§ **THE PROBLEM**:
An identical copy of the data below is needed.

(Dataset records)
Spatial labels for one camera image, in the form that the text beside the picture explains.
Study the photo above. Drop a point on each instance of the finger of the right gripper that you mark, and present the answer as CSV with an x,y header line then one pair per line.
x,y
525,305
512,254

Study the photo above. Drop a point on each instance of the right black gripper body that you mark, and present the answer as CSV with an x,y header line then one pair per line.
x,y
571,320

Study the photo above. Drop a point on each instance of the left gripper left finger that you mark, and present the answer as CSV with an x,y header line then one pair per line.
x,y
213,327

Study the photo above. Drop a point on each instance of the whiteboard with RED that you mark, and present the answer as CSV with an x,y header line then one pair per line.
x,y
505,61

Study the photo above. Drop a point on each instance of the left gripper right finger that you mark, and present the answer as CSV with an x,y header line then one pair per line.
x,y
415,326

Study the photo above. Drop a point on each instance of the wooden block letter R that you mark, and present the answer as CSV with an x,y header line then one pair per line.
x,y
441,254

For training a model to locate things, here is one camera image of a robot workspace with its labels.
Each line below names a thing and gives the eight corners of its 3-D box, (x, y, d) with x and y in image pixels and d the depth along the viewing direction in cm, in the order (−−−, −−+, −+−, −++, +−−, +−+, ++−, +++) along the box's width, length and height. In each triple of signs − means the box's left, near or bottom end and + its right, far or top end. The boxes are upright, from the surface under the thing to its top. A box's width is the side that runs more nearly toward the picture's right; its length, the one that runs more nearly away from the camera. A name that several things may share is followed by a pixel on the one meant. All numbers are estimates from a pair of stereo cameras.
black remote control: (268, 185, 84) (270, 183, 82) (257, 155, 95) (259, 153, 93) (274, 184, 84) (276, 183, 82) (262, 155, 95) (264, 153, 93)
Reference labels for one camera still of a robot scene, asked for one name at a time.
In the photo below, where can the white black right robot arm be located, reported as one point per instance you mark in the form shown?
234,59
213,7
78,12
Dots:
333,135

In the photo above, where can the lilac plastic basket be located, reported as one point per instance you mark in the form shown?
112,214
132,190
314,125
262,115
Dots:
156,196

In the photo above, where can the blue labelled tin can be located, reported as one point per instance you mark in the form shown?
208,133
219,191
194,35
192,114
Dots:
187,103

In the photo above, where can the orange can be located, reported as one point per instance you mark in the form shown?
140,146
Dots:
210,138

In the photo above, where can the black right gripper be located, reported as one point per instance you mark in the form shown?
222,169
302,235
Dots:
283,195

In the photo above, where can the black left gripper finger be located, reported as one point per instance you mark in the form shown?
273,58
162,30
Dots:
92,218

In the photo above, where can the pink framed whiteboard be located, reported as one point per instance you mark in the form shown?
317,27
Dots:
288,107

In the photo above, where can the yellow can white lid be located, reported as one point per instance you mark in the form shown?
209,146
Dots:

§ **TASK OUTPUT**:
Spatial labels for one camera image, in the form that the text beside the picture explains.
Study the photo above. Drop a point on each instance of the finger of the right gripper that you mark, and present the answer as CSV with an x,y header line then one pair per line.
x,y
525,305
512,254

Study the photo above. Drop a point on each instance of the right black gripper body that you mark, and present the answer as CSV with an x,y header line then one pair per line.
x,y
571,320

Study the photo above. Drop a point on each instance of the left gripper left finger that you mark, and present the answer as CSV with an x,y header line then one pair per line.
x,y
213,327

Study the photo above. Drop a point on each instance of the whiteboard with RED that you mark, and present the answer as CSV with an x,y header line then one pair per line.
x,y
505,61

Study the photo above. Drop a point on each instance of the left gripper right finger that you mark, and present the answer as CSV with an x,y header line then one pair per line.
x,y
415,326

Study the photo above. Drop a point on each instance of the wooden block letter R that you mark, and present the answer as CSV with an x,y header line then one pair per line.
x,y
441,254

For training a model to locate things, here is one camera image of a robot workspace with its labels.
Each line below names a thing and gives the eight corners of its 3-D box, (x, y, d) with x and y in image pixels and d the depth along the viewing direction in cm, in the order (−−−, −−+, −+−, −++, +−−, +−+, ++−, +++) along the box's width, length and height. In each triple of signs − means the box's left, near or bottom end and + its right, far or top end. The boxes are upright, from the surface under the thing to its top. A box's width is the side that runs more nearly toward the picture's right; its length, the one that runs more nearly away from the camera. A name that several things may share is followed by a pixel on the one meant. All numbers are estimates from a pair of stereo cameras.
black remote control: (268, 185, 84) (270, 183, 82) (257, 155, 95) (259, 153, 93) (274, 184, 84) (276, 183, 82) (262, 155, 95) (264, 153, 93)
Reference labels for one camera still of a robot scene, asked for one name at a time.
In the photo below, where can the white black right robot arm be located, reported as one point per instance you mark in the form shown?
234,59
213,7
78,12
Dots:
333,135

In the photo above, where can the lilac plastic basket be located, reported as one point per instance you mark in the form shown?
112,214
132,190
314,125
262,115
Dots:
156,196

In the photo above, where can the blue labelled tin can be located, reported as one point per instance you mark in the form shown?
208,133
219,191
194,35
192,114
Dots:
187,103

In the photo above, where can the orange can be located, reported as one point per instance you mark in the form shown?
140,146
Dots:
210,138

In the photo above, where can the black right gripper be located, reported as one point per instance you mark in the form shown?
222,169
302,235
Dots:
283,195

In the photo above, where can the black left gripper finger be located, reported as one point per instance you mark in the form shown?
273,58
162,30
Dots:
92,218

In the photo above, where can the pink framed whiteboard be located, reported as one point per instance you mark in the form shown?
317,27
Dots:
288,107

In the photo above, where can the yellow can white lid be located, reported as one point per instance you mark in the form shown?
209,146
Dots:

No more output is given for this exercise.